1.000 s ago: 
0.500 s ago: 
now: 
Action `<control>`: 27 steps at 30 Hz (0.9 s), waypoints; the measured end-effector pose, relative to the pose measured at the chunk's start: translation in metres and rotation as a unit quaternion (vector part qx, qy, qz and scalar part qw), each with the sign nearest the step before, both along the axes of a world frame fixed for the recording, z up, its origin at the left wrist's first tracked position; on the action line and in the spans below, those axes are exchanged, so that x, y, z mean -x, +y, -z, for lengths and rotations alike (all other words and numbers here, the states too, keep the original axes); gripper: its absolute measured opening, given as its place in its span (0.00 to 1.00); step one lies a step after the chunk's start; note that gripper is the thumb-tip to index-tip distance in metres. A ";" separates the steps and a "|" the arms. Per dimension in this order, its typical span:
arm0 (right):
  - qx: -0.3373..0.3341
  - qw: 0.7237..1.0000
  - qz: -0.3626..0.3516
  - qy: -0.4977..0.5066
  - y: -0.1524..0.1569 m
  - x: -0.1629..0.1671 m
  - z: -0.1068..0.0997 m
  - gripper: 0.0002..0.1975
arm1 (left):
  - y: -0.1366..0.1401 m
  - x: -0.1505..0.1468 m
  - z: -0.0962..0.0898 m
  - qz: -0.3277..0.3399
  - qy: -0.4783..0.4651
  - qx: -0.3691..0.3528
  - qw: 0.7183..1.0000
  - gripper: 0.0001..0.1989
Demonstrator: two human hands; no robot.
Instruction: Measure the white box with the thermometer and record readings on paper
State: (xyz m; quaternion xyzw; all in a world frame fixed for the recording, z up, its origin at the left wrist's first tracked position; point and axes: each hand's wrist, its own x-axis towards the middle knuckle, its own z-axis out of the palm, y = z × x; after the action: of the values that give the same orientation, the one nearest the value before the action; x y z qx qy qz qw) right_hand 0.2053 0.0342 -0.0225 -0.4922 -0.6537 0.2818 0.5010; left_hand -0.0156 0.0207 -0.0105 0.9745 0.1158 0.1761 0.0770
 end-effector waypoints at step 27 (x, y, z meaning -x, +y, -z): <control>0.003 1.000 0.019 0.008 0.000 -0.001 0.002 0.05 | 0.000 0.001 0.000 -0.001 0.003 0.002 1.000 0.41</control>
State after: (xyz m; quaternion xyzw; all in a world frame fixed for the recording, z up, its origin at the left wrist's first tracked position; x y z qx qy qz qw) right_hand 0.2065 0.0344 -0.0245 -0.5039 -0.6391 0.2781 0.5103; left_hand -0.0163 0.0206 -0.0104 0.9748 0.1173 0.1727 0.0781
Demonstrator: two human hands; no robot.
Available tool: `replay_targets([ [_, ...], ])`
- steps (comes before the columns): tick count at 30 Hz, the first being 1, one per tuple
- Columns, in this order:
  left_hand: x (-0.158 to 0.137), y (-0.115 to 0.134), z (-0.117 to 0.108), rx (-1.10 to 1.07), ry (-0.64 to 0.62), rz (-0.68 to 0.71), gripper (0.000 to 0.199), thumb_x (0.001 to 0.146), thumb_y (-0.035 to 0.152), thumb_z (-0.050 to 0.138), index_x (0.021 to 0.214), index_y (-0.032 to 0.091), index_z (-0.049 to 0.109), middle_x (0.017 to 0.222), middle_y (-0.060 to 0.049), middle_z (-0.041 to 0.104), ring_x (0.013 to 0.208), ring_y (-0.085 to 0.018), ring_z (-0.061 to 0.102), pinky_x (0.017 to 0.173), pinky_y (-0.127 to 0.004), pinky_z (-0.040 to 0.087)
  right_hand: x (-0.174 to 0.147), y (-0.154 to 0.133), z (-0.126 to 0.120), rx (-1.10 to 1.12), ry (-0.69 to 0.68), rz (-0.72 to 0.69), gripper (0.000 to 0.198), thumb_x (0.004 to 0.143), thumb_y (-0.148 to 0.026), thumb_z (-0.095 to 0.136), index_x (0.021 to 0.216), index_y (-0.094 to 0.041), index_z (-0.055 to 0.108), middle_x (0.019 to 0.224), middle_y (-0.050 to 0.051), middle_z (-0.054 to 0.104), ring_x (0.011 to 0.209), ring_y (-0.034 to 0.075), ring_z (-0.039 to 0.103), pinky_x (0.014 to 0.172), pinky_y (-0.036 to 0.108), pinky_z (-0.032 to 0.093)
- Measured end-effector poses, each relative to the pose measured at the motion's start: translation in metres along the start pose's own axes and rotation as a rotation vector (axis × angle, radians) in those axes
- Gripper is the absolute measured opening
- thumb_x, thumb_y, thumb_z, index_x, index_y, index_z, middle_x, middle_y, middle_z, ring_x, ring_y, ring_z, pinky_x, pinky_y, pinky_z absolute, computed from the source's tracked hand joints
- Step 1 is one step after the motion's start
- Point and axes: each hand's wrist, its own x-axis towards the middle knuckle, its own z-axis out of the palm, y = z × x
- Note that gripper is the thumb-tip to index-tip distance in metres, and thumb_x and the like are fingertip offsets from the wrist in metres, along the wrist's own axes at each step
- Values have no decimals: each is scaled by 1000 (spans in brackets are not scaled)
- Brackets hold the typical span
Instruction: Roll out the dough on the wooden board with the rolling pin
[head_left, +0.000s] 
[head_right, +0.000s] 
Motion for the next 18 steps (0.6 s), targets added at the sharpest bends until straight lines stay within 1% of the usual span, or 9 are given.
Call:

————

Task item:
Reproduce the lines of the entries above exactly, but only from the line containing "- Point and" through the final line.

Response box:
- Point and axes: each hand's wrist, its own x-axis towards the middle knuckle, its own z-axis out of the palm, y = z × x
- Note that gripper is the thumb-tip to index-tip distance in metres, and thumb_x and the like are fingertip offsets from the wrist in metres, along the wrist's own axes at each step
- Values have no decimals: each is scaled by 1000 (spans in brackets are not scaled)
- Brackets hold the typical span
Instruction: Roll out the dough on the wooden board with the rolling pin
[head_left, +0.000s] 
[head_right, +0.000s] 
Motion for the next 18 steps (0.6 s), targets added at the sharpest bends until straight lines stay within 1% of the usual span, or 9 are given.
Call:

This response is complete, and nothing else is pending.